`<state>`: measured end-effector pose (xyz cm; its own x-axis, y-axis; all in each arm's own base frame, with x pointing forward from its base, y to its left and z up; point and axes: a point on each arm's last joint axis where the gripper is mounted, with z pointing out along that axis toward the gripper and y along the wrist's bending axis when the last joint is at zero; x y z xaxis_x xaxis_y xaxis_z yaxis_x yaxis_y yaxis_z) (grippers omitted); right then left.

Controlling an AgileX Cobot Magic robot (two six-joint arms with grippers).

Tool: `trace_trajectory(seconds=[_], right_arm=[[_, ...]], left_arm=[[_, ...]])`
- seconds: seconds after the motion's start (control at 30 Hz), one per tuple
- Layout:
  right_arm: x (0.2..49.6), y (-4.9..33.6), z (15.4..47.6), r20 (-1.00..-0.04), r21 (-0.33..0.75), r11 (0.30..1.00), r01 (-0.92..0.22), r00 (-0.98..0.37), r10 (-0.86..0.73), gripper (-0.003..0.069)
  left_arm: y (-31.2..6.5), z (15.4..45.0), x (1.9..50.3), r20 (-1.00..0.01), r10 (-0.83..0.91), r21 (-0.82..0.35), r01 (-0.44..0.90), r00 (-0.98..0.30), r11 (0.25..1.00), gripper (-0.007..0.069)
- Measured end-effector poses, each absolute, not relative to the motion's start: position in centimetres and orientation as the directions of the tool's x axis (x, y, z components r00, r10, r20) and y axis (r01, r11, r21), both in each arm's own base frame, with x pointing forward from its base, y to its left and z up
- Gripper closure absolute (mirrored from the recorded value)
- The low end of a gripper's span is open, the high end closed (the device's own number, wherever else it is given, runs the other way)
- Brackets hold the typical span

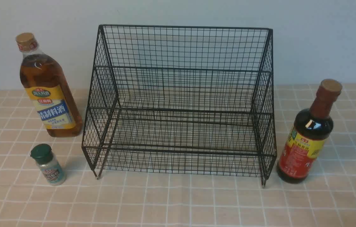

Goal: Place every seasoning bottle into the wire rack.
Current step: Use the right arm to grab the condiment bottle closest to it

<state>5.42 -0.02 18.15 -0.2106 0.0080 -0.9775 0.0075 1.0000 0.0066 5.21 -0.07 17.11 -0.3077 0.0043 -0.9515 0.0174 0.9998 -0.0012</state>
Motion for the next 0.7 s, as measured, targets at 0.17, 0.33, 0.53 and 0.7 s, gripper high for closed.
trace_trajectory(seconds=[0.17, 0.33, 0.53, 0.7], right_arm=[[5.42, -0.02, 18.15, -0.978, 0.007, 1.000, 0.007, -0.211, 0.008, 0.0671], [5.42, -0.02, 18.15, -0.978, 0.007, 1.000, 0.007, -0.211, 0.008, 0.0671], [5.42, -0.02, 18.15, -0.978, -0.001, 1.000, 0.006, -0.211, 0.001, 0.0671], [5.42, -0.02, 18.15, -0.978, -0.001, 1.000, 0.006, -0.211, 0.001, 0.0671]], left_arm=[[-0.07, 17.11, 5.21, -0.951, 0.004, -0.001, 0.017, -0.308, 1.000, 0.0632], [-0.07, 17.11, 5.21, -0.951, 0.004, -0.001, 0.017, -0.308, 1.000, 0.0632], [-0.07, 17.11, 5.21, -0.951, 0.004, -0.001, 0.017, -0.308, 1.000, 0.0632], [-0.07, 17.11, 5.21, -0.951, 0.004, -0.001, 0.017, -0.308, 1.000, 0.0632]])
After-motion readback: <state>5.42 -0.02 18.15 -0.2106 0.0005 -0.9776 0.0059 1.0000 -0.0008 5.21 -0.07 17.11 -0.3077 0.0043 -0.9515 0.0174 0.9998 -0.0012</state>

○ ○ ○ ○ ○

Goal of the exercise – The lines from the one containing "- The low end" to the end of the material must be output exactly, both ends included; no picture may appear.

Written answer –
- The low end of a gripper's span is open, the high end closed (the device's own number, wherever else it is given, runs the other way)
- Brackets hold the typical span


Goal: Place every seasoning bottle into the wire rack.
Current step: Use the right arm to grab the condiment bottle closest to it

<state>5.42 -0.02 18.15 -0.2106 0.0080 -0.9775 0.0075 1.0000 0.0066 5.21 -0.07 17.11 -0.3077 0.0043 -0.9515 0.0174 0.9998 -0.0012</state>
Motion for the next 0.7 s, as measured, targets at 0.17, 0.33, 0.53 and 0.7 s, gripper high for closed.
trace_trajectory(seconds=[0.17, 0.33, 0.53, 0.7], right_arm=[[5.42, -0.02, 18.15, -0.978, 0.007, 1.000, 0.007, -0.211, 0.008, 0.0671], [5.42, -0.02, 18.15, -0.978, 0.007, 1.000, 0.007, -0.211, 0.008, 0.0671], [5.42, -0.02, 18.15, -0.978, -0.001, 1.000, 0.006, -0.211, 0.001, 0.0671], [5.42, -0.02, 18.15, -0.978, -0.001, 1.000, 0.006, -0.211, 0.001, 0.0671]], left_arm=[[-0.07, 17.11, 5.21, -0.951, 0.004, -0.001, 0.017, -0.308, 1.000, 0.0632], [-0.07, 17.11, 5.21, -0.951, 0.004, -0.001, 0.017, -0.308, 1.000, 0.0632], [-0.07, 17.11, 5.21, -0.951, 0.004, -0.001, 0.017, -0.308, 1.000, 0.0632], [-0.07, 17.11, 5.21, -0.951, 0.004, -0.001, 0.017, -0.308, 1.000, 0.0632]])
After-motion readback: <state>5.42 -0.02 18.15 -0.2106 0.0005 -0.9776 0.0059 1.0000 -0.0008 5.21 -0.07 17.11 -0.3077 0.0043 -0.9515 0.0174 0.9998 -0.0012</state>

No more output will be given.